• _Material for this task_:

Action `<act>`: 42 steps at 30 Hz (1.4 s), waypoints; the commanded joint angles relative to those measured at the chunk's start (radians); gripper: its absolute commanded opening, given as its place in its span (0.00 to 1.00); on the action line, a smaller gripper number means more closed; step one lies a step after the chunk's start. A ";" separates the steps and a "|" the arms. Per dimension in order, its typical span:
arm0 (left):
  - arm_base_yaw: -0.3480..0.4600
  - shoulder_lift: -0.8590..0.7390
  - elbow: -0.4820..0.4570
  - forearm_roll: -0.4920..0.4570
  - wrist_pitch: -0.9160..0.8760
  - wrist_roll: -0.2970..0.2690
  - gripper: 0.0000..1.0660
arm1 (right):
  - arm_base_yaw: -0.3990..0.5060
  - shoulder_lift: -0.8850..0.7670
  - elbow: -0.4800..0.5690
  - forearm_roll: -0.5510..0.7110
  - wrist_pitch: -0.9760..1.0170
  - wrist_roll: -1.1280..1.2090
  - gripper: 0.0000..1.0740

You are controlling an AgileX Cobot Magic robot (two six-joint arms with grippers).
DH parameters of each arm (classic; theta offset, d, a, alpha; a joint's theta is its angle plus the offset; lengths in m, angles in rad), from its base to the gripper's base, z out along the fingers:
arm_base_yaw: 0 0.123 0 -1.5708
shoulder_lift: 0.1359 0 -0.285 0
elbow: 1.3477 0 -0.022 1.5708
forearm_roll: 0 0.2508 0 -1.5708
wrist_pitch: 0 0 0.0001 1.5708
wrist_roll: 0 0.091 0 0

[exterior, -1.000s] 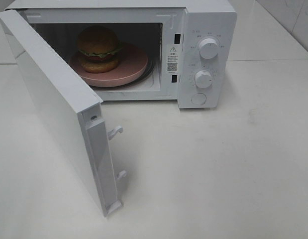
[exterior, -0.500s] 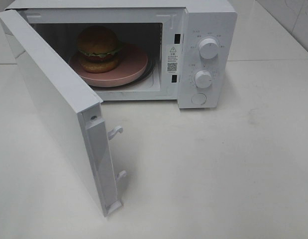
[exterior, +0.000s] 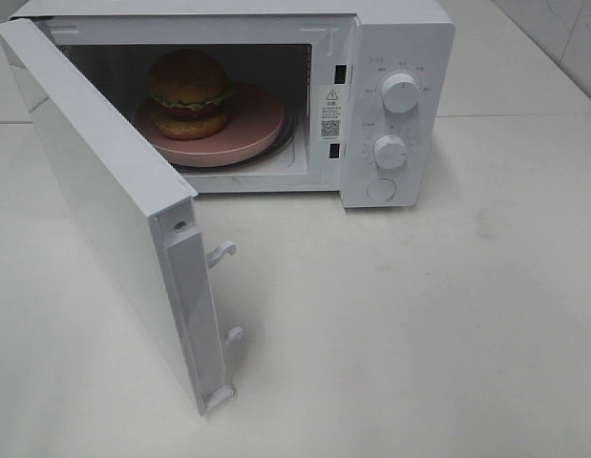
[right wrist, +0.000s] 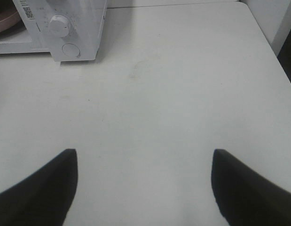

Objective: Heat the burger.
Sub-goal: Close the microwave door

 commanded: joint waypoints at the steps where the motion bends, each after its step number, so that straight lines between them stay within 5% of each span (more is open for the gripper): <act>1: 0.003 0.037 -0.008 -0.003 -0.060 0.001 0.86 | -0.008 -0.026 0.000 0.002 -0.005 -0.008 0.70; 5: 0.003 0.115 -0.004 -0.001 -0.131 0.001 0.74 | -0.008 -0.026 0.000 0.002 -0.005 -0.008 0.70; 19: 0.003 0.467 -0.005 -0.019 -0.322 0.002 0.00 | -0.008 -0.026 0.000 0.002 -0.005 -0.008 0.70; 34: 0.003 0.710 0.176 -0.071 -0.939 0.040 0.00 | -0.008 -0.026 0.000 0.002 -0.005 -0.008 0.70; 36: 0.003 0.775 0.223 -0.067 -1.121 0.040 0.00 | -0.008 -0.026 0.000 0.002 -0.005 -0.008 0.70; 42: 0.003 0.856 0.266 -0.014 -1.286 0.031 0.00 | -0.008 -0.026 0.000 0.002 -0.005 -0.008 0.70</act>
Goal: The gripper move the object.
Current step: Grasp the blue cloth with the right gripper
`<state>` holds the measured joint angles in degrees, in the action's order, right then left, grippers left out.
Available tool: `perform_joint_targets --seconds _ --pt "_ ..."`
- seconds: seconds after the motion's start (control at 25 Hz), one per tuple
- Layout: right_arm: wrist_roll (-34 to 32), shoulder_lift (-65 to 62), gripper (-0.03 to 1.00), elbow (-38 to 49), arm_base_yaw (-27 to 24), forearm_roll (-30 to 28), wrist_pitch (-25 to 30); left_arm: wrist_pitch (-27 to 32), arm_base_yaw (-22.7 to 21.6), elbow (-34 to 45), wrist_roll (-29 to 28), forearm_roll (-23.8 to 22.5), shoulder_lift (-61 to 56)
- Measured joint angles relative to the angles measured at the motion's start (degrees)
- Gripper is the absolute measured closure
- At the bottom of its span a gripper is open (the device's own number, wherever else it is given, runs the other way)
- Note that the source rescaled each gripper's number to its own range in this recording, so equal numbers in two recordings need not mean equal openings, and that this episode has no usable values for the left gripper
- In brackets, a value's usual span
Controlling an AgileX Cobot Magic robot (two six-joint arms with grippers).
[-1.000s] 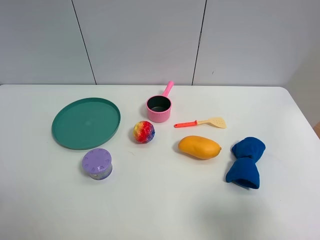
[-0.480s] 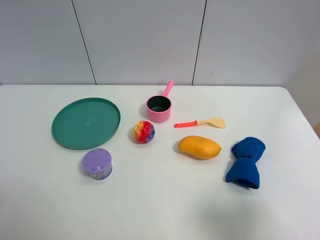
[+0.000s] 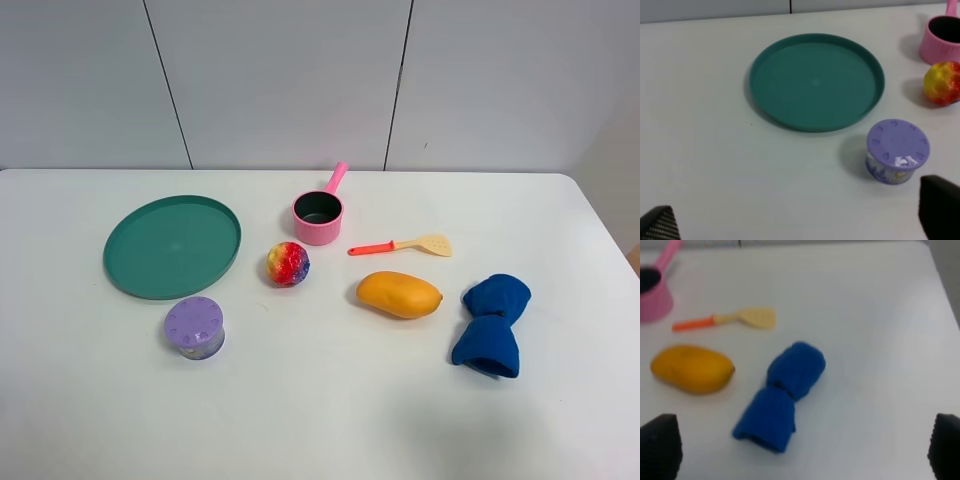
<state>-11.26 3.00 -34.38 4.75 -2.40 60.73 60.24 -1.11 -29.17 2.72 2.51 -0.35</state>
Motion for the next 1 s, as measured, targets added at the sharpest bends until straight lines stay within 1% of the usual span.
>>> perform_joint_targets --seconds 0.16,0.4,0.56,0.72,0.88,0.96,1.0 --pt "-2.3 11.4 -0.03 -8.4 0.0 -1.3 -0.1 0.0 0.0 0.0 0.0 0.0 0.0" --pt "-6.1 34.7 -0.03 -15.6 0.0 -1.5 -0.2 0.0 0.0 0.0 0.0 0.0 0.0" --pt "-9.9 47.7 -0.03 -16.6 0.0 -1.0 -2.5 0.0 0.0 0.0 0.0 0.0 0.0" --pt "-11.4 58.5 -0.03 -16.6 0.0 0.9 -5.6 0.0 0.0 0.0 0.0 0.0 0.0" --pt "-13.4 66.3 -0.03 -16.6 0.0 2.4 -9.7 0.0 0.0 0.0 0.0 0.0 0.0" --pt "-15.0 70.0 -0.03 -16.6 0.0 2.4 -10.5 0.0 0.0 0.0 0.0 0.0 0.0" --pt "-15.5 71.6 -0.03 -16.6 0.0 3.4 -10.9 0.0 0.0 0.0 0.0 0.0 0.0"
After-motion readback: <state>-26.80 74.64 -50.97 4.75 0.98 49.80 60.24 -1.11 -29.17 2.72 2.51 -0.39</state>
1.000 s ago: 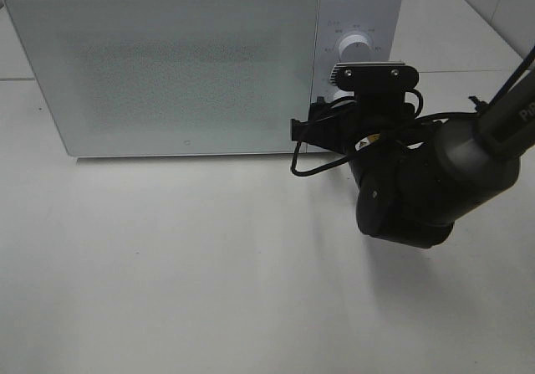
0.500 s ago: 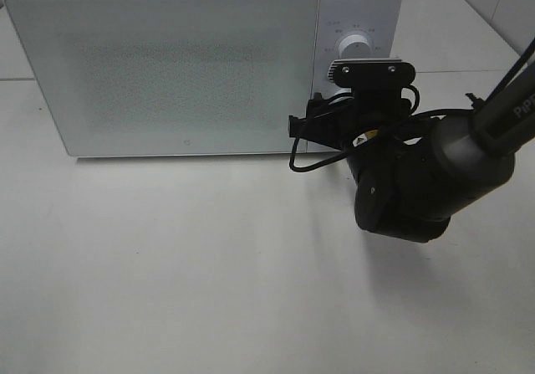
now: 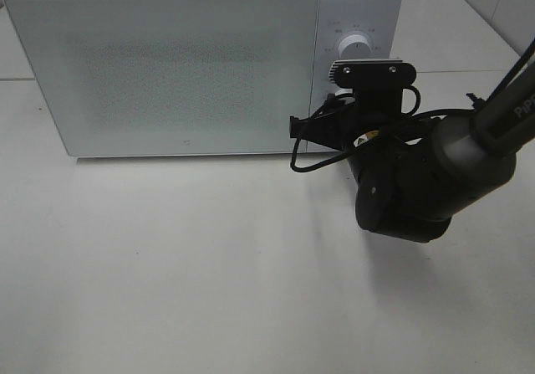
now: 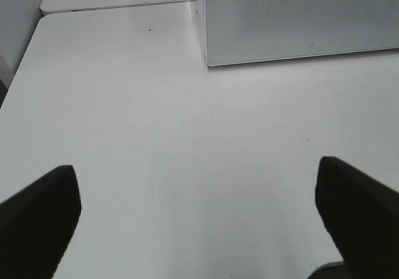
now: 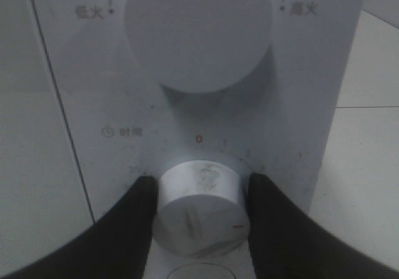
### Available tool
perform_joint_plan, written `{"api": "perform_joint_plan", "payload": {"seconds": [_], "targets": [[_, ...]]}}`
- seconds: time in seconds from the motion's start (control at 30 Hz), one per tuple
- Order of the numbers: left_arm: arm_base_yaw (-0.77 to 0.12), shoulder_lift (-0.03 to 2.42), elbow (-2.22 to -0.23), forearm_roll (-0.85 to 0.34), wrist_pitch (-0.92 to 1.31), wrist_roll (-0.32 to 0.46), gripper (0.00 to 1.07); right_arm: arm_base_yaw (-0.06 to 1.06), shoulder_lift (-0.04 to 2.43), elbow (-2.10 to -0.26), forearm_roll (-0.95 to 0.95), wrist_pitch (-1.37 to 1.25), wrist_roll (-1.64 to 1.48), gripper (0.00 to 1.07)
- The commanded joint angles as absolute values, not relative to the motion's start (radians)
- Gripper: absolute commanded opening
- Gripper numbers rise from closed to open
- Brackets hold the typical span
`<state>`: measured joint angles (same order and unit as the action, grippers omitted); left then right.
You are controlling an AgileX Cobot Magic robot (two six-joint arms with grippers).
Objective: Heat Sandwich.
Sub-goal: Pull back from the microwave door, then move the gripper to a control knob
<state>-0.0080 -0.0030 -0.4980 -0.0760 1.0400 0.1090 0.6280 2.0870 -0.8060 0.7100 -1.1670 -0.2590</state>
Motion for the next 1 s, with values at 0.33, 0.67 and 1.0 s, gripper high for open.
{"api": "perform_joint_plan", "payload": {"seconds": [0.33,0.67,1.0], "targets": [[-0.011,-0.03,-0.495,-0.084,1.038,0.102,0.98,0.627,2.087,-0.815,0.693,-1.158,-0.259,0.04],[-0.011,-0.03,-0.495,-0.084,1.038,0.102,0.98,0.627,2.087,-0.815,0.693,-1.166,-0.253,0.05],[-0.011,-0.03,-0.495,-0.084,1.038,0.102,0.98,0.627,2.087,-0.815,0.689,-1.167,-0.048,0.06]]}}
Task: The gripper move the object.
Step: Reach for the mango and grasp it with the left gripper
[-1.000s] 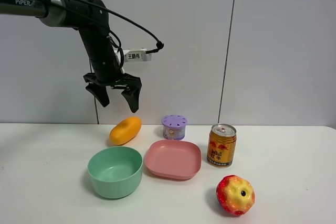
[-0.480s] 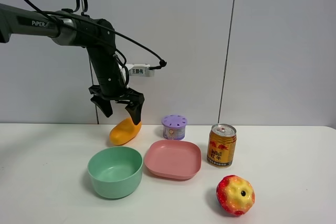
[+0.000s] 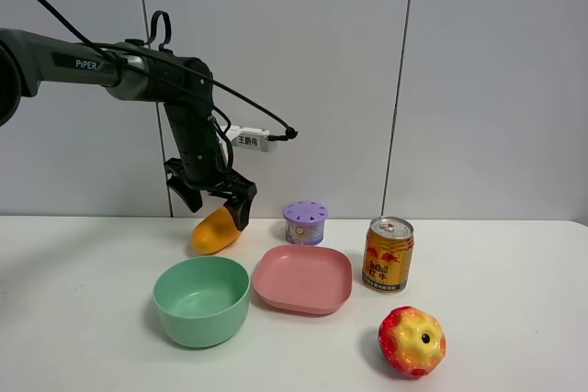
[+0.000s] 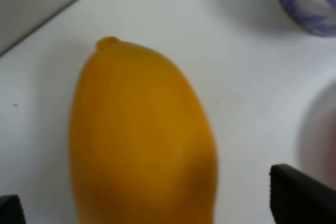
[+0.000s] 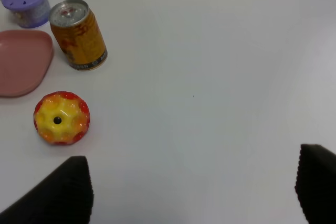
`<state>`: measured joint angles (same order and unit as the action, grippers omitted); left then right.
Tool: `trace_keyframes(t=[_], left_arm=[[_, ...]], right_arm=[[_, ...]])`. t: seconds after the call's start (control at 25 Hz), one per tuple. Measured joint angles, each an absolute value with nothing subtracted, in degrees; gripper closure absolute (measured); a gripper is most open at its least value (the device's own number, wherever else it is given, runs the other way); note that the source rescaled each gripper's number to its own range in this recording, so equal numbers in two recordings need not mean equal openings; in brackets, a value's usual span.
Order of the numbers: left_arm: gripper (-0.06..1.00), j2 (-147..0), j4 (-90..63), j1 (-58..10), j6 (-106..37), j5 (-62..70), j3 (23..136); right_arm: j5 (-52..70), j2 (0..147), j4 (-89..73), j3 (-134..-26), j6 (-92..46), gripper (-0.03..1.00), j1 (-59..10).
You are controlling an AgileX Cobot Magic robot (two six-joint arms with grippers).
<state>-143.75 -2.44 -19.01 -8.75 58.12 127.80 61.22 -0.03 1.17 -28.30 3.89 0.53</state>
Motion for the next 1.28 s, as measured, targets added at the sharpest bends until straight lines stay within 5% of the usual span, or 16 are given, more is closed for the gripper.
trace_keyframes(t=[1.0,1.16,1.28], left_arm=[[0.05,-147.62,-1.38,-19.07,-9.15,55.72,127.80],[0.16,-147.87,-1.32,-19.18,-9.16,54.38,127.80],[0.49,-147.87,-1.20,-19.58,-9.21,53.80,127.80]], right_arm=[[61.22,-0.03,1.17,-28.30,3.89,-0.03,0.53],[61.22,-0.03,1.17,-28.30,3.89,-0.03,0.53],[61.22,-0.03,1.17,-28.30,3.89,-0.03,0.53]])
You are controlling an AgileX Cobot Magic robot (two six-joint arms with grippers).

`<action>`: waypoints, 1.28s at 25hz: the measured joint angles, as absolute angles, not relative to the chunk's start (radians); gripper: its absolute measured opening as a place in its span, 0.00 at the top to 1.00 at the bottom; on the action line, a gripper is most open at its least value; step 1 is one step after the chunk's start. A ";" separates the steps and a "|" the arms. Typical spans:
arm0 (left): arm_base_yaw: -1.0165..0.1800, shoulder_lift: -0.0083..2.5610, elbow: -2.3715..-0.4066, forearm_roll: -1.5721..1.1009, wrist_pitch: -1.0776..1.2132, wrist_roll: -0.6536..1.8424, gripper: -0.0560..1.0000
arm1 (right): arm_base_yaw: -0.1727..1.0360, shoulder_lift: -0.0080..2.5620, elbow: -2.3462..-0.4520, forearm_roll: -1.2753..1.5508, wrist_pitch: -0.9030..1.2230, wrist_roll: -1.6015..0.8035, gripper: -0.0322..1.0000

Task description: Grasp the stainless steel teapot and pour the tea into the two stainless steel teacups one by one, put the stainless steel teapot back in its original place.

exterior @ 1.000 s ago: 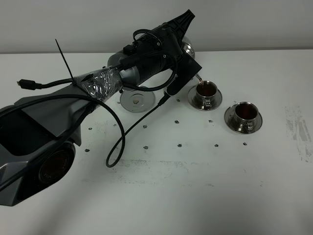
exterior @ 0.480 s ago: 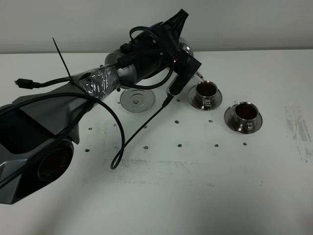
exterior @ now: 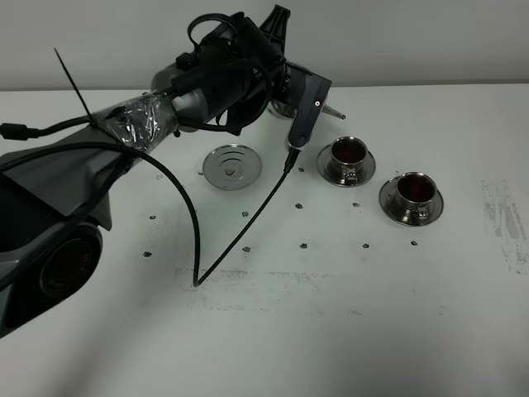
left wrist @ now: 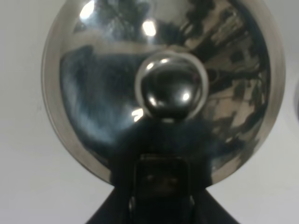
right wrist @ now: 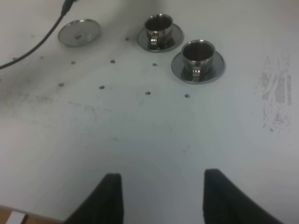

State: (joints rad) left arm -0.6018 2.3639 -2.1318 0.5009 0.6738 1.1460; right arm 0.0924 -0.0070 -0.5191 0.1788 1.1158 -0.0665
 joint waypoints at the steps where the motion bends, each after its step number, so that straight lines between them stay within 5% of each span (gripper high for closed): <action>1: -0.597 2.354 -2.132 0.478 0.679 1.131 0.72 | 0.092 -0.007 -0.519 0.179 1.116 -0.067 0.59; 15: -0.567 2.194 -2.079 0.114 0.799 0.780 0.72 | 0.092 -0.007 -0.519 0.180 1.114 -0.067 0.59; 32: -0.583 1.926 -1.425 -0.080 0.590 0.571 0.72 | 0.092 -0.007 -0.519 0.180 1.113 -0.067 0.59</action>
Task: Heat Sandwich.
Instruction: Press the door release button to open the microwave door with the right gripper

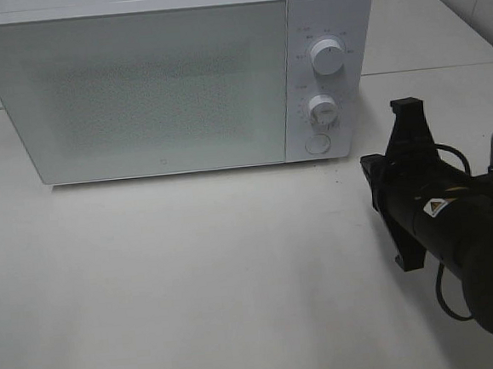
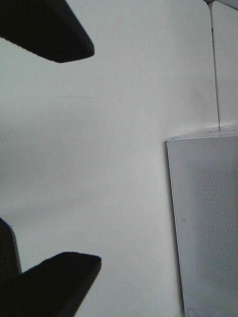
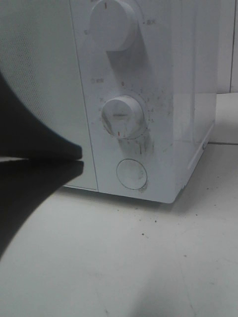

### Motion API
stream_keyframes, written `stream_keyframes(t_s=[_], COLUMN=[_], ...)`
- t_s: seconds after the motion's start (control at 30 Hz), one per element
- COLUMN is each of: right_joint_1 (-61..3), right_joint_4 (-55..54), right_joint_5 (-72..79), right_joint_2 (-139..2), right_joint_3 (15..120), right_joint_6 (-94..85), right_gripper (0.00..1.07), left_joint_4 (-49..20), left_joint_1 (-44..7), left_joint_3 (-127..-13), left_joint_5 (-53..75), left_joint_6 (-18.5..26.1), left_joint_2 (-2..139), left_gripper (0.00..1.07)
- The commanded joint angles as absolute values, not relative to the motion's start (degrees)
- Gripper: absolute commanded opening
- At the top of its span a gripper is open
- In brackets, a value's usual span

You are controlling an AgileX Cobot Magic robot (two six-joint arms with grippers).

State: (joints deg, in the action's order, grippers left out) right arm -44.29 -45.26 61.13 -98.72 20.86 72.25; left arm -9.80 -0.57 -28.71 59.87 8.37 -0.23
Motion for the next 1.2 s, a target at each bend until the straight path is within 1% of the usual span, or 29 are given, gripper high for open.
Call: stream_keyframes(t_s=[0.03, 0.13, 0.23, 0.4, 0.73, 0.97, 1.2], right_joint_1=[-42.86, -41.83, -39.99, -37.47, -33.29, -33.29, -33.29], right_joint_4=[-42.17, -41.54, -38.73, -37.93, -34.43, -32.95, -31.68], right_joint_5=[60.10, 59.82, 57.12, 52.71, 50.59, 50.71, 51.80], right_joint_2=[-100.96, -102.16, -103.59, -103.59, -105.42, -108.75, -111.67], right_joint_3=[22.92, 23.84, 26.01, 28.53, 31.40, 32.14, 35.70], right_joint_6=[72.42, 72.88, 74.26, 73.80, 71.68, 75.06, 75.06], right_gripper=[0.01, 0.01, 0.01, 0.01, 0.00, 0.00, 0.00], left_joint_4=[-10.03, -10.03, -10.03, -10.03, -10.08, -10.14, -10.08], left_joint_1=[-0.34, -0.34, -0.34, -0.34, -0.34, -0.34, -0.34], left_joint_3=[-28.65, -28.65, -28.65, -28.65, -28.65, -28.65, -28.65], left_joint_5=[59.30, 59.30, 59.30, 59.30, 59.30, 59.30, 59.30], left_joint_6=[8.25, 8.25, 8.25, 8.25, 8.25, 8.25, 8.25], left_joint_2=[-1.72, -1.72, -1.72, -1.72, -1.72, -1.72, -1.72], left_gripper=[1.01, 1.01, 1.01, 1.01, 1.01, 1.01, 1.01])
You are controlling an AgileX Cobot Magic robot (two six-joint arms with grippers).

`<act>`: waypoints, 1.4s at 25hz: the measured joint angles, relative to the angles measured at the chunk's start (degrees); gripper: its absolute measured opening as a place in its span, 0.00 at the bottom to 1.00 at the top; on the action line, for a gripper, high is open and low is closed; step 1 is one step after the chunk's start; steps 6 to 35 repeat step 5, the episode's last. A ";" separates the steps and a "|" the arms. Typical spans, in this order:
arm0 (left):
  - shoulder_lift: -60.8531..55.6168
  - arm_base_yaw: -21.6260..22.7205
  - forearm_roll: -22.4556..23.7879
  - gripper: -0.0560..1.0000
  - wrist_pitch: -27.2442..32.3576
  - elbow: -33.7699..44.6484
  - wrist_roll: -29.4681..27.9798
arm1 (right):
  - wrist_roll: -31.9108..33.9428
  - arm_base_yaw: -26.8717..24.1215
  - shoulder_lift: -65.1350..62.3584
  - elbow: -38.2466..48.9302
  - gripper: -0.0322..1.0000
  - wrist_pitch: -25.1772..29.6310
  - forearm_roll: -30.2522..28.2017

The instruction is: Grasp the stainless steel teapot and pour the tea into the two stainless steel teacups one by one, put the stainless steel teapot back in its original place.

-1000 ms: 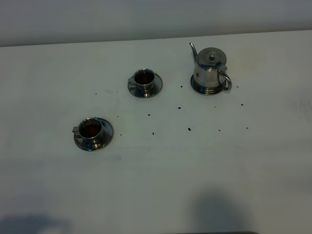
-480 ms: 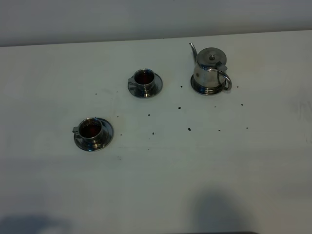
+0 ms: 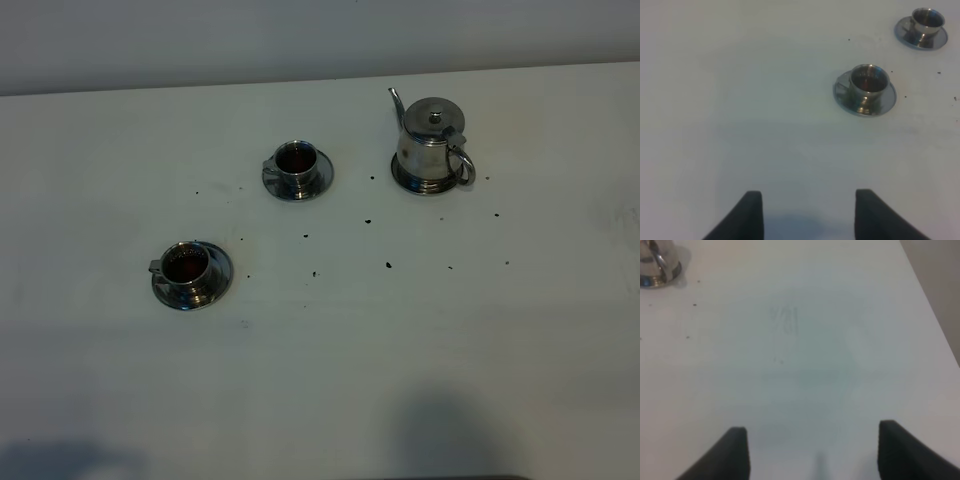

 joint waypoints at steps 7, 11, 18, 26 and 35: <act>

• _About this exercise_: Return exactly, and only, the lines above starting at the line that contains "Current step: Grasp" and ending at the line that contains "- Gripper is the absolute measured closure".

• _Response to this task_:
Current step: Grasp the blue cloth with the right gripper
`<state>` holds the measured joint angles in degrees, in the action's order, right then left, grippers left out.
Available tool: `perform_joint_targets --seconds _ --pt "_ ..."`
- seconds: seconds after the motion's start (control at 25 Hz), one per tuple
- Layout: right_arm: wrist_roll (-34 to 32), shoulder_lift (-65 to 62), gripper (-0.03 to 1.00), elbow (-38 to 49), arm_base_yaw (-27 to 24), forearm_roll (-30 to 28), wrist_pitch (-25 to 30); left_arm: wrist_pitch (-27 to 32), arm_base_yaw (-22.7 to 21.6), elbow (-34 to 45), wrist_roll (-29 to 28), forearm_roll (-23.8 to 22.5), shoulder_lift (-61 to 56)
- Measured joint angles relative to the angles measured at the motion's start (degrees)
- Gripper is the absolute measured closure

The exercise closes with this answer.